Phosphor bronze is preferred over brass for cymbals because of its greater resilience, leading to broader tonal spectrum and greater sustain.

Phosphor bronze is one of several high-copper-content alloys used as a substitute for the more-common "yellow" or "cartridge" types of brass to construct the bodies and bells of metal wind instruments. Examples of instruments constructed using high-copper alloys occur among members of the brass instrument family (trumpets, flugelhorns, and trombones) and one member of the reed instrument family, saxophones. In addition to the distinctive appearance provided by the reddish-orange hue of high-copper alloys, they are purported by some instrument designers, sellers, and players to provide a broader harmonic response spectrum for a given instrument design. The Yanagisawa 902/992 model saxophones (pictured) have bodies of phosphor bronze, in contrast to the brass 901/991 models.

Some instrument strings for acoustic guitars, mandolins, and violins are wrapped with phosphor bronze.
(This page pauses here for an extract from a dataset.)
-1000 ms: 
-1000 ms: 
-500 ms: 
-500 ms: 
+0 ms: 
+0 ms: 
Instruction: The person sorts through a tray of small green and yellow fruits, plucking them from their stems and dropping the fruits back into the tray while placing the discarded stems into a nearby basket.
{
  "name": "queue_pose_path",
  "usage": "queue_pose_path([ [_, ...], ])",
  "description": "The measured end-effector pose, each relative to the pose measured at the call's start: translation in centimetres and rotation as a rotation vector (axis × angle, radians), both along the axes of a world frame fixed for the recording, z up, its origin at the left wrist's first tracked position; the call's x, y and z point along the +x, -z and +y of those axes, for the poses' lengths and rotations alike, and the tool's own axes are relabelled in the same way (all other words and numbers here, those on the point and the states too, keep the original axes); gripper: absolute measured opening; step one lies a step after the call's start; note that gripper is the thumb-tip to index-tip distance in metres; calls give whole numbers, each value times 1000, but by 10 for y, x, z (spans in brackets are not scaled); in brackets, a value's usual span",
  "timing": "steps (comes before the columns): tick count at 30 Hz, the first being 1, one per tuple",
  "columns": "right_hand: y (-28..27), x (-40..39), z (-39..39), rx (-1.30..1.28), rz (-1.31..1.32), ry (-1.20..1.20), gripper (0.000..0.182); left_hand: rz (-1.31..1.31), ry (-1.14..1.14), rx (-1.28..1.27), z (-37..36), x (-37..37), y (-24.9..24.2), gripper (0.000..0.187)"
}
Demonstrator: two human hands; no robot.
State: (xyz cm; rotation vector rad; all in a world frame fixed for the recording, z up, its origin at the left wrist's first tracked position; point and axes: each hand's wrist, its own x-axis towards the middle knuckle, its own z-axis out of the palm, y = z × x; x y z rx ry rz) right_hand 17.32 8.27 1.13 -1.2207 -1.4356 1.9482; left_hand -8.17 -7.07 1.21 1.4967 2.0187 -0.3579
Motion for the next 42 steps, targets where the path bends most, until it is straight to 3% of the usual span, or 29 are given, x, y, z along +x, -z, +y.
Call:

Some harmonica reeds are made of phosphor bronze, such as those by Suzuki Musical Instrument Corporation and Bushman Harmonicas.

The reed component of reed-type organ pipes is usually made of phosphor bronze owing to its high wear resistance and low deformability under conditions of constant vibration when producing sound.

Some snare drums are constructed with phosphor bronze.

Some tambourine jingles are made of phosphor bronze.

==Variants==
Further increasing the phosphorus content leads to the formation of a very hard compound, Cu_{3}P (copper phosphide), resulting in a brittle form of phosphor bronze, which has a narrow range of applications.

Around 2001, the Olin Corporation developed another alloy for use in electrical and electronic connectors which they referred to as "phosphor bronze". Its composition was as follows:

- Zinc – 9.9%
- Tin – 2.2%
- Iron – 1.9%
- Phosphorus – 0.03%
- Copper – 85.97%

When assessed in strictly metallurgical terms it is not a phosphor bronze, but a form of iron-modified tin brass.